TASK BRIEF: If a line in the data below includes the string "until", please return a copy of it.

************

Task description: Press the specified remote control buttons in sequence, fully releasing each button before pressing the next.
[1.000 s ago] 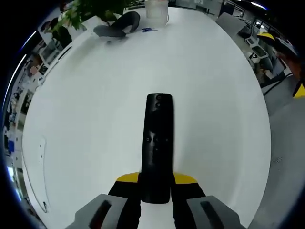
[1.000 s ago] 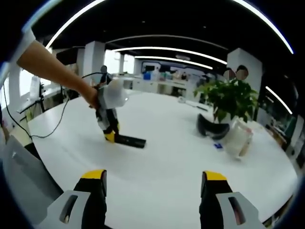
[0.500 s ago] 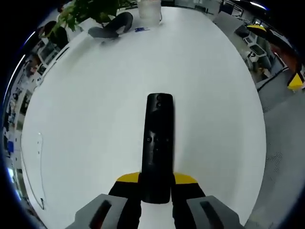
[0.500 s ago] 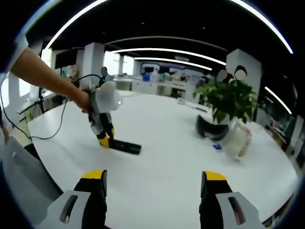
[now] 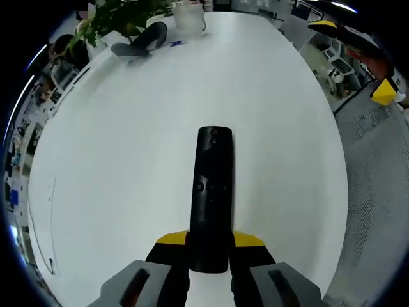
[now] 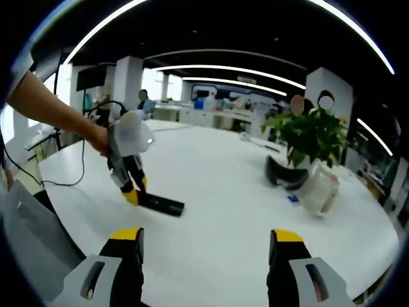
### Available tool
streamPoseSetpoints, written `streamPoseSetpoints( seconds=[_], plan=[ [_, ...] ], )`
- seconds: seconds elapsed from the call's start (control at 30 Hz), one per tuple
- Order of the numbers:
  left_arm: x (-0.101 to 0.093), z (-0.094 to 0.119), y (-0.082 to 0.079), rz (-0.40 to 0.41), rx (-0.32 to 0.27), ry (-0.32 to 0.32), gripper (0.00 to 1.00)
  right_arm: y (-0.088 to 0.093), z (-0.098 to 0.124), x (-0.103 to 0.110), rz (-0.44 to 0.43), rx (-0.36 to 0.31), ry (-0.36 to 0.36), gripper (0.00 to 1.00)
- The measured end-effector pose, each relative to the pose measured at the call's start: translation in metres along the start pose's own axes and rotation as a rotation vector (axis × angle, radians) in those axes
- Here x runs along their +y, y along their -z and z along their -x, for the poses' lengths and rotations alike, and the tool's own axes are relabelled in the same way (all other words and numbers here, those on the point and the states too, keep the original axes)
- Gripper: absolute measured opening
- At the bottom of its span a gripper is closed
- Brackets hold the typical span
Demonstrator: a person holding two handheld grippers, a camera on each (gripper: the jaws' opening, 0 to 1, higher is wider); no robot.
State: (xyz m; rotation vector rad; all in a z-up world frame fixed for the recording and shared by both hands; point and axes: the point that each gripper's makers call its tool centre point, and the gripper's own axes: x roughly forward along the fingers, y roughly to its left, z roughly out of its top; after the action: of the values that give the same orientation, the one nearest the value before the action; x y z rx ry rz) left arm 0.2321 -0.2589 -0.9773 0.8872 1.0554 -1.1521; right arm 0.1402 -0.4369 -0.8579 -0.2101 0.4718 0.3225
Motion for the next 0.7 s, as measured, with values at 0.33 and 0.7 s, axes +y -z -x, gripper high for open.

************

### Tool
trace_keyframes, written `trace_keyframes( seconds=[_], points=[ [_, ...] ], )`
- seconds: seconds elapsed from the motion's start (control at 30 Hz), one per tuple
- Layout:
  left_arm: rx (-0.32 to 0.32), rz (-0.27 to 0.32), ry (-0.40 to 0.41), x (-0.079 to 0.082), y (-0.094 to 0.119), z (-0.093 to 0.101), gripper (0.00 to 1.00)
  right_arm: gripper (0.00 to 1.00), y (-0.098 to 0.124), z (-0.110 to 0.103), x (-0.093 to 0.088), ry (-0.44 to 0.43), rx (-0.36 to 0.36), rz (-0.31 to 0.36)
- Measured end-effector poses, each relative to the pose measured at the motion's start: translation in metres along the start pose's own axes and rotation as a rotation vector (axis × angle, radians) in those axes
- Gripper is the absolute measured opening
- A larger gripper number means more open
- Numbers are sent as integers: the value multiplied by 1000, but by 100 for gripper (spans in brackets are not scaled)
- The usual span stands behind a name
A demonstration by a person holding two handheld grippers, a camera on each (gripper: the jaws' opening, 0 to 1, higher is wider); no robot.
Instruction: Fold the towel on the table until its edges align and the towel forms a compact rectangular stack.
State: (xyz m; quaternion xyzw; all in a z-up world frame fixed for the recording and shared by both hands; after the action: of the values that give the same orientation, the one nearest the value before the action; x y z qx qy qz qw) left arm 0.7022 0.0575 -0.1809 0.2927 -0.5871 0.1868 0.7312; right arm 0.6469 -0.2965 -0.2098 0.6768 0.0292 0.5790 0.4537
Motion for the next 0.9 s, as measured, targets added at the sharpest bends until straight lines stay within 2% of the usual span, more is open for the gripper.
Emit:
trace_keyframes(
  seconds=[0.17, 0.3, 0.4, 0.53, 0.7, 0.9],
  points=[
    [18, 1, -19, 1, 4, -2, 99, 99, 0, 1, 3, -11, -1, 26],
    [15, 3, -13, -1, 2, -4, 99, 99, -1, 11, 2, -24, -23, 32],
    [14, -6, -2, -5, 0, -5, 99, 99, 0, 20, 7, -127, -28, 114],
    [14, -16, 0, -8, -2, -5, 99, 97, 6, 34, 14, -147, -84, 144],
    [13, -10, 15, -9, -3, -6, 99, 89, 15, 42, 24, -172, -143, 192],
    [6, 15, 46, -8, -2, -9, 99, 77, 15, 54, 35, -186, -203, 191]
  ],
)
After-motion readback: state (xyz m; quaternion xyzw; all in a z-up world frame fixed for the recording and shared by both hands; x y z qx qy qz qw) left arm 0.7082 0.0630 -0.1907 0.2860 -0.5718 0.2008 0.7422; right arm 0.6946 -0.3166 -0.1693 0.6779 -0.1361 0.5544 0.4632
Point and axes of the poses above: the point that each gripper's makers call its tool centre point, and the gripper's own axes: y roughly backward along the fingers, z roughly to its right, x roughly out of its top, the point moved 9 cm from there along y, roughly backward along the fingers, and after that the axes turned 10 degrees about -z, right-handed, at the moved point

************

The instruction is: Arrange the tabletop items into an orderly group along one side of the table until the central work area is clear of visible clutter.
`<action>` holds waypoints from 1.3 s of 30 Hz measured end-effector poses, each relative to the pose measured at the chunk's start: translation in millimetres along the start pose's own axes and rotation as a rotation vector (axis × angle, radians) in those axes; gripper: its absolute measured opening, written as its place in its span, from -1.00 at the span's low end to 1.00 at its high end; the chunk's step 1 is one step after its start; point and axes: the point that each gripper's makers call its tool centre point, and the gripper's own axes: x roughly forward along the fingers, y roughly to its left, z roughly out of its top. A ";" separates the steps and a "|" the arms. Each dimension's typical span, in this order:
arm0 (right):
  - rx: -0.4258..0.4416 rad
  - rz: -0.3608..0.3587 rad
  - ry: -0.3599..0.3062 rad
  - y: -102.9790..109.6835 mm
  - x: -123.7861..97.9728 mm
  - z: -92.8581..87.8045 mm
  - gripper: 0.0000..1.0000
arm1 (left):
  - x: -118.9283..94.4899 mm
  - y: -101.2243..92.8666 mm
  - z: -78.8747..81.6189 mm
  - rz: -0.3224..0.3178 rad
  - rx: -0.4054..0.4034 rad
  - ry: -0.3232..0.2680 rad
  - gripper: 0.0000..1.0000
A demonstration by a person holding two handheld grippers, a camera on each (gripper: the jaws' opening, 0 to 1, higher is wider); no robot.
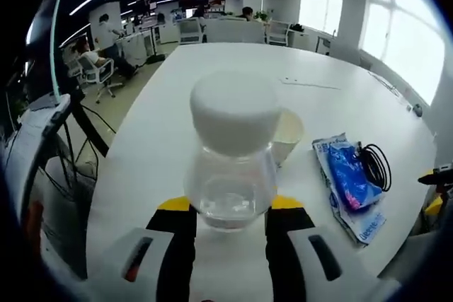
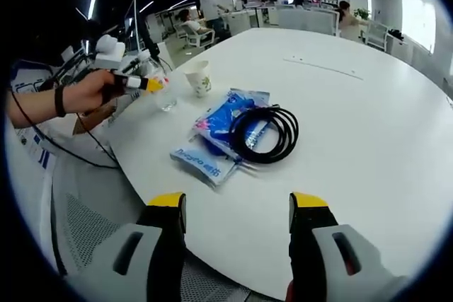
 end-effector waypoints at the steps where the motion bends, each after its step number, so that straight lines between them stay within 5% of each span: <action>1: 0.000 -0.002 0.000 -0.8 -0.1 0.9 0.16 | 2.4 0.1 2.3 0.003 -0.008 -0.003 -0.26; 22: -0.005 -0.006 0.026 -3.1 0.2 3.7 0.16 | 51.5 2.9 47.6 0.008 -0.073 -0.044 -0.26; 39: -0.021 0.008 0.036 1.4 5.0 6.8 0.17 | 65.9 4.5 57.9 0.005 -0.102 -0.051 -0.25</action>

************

WRITTEN RESPONSE:
Instruction: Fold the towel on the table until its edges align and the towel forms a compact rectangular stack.
Motion for the next 0.9 s, as measured, targets added at the sharpest bends until straight lines stay within 2% of the usual span, more is open for the gripper.
The instruction is: Arrange the tabletop items into an orderly group along one side of the table until the central work area is clear of visible clutter.

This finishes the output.